Thursday, November 7, 2024

Generative AI in My Teaching - The Final Shoe Drops

I recently published a paper in the journal npj Digital Medicine looking at how well generative artificial intelligence (AI) systems perform in my well-known introductory biomedical and health informatics course. This online course is taught to three audiences: graduate students (required in our graduate program and taken as an elective by students in several others, including public health, basic sciences, and nursing), continuing education students (the well-known 10x10 ["ten by ten"] course), and medical students at Oregon Health & Science University (OHSU). Student assessment varies for the three different course audiences and is carried out by up to three activities: multiple-choice quizzes (MCQs) of ten questions for each of the ten units of the course, a short-answer final exam, and a 10-15 page term paper on an appropriate topic of the student's choice. Graduate students must complete all three forms of assessment, while continuing education and medical students write a shorter 2-3 page paper. The final exam is required for graduate students and optional for continuing education students who want to obtain graduate credit, usually with the purpose of pursuing further study in the field.

As also described in a summary of the paper by OHSU, our research found that any of six well-known large-language model (LLM) systems score better than up to 75% of all students and easily achieve a passing grade for the two-thirds of the course assessment that include the MCQs and final exam. The LLMs were assessed and compared with the 139 students who took last year’s (2023) version of the course. The results of the study bring into question how I will assess students in the course going forward.

I thought I had some solace in that LLMs still could not write what is the final third of the assessment for graduate students, namely the term paper. Alas, this was before someone pointed me to a new generative AI system from researchers at Stanford University, led by Professor Monica Lam, called Synthesis of Topic Outlines through Retrieval and Multi-perspective Question Asking (STORM). Although STORM is designed to guide users through an iterative pre-writing process, its Web interface also allows a two-part prompt to define the topic of the paper and its format, length, and other attributes. When I ask for what I want for that last part of the course assessment, namely the 10-15 page paper on a focused topic, STORM serves up a paper that, while perhaps superficial in some coverage, generates a paper that for the most part satisfies the requirements of my paper-grading rubric. My co-author of the npj Digital Medicine paper Kate Fultz-Hollis noted that the first papers I generated did not have many peer-reviewed citations in the reference, but that was easily fixed by asking for that explicitly in the prompt.

Now I must ask, has the final shoe dropped, i.e., can generative AI now pretty much do everything needed to pass my course? I hope that students will still want to learn informatics, but clearly that will not be a requirement for passing. Those of us who are educators have new challenges from generative AI, which is based on their ability to perform as well as students in a variety of learning assessments. One researcher, business professor Ethan Mollick from the University of Pennsylvania, has called this the homework apocalypse.

Some have argued that new approaches to assessment are required, and Professor Mollick has a wealth of ideas. Many of these ideas are challenging to implement, especially in large online courses and when there is a true knowledge base for which we aim for students to learn. I do agree with those who advocate we should not merely assess students to regurgitate facts, especially in an era when finding facts online is easier than ever. But I do try in my teaching (maybe not always succeeding) to have students apply the knowledge they are learning. I find MCQs are actually pretty good at that.

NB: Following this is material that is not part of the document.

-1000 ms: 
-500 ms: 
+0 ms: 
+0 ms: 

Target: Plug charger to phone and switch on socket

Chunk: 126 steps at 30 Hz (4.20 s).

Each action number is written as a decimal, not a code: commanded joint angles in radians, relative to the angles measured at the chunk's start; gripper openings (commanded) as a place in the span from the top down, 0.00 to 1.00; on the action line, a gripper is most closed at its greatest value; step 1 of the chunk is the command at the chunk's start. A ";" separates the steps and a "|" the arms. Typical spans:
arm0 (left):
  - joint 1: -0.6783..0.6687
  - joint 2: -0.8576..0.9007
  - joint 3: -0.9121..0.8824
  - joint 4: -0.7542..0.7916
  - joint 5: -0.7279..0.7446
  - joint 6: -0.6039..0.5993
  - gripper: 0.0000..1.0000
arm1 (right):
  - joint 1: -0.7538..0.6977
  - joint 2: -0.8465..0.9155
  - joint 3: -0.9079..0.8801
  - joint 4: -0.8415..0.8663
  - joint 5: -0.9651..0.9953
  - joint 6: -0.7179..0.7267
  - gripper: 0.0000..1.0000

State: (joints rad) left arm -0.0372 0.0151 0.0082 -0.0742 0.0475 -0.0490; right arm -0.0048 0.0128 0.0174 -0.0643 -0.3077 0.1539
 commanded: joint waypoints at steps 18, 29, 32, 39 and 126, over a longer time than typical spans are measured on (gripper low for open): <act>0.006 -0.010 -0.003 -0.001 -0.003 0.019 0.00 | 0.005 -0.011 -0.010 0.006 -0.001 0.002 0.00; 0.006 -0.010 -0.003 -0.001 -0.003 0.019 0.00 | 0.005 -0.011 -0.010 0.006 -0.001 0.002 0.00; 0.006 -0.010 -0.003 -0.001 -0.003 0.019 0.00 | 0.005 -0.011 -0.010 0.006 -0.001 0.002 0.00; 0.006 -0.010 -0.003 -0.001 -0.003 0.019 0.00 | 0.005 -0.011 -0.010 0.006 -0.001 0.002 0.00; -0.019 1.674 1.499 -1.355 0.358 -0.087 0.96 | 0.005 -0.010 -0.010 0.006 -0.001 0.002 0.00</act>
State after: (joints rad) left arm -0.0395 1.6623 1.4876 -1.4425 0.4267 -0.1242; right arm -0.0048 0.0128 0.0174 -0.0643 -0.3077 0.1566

Nonetheless, the implication for these results is that generative AI systems challenge our ability to assess student learning. This will require us to make modifications in how we evaluate students. This does not mean we should ban LLMs, but that we need to find ways to ensure enough learning so students can think critically based on a core of fundamental knowledge.

We also need to answer other questions: Is there a core of knowledge about which students should be able to answer questions without digital assistance? Does this core of knowledge facilitate higher-order thinking about a discipline? Does that core enable thoughtful searching for information, via classic search or LLMs, for information beyond the human’s memory store? Should we have explicit policies around the use of generative AI in specific courses (here is mine)? Is it appropriate to try to maintain rigor in academic teaching, and if so, how?

I have talked in a number of forums about these issues, and find many other educators are struggling to address these challenges like I am. Clearly we will need solutions for these problems in ways that optimizes student learning and critical thinking while make the best of these tools that can enhance our performance in tasks we are learning.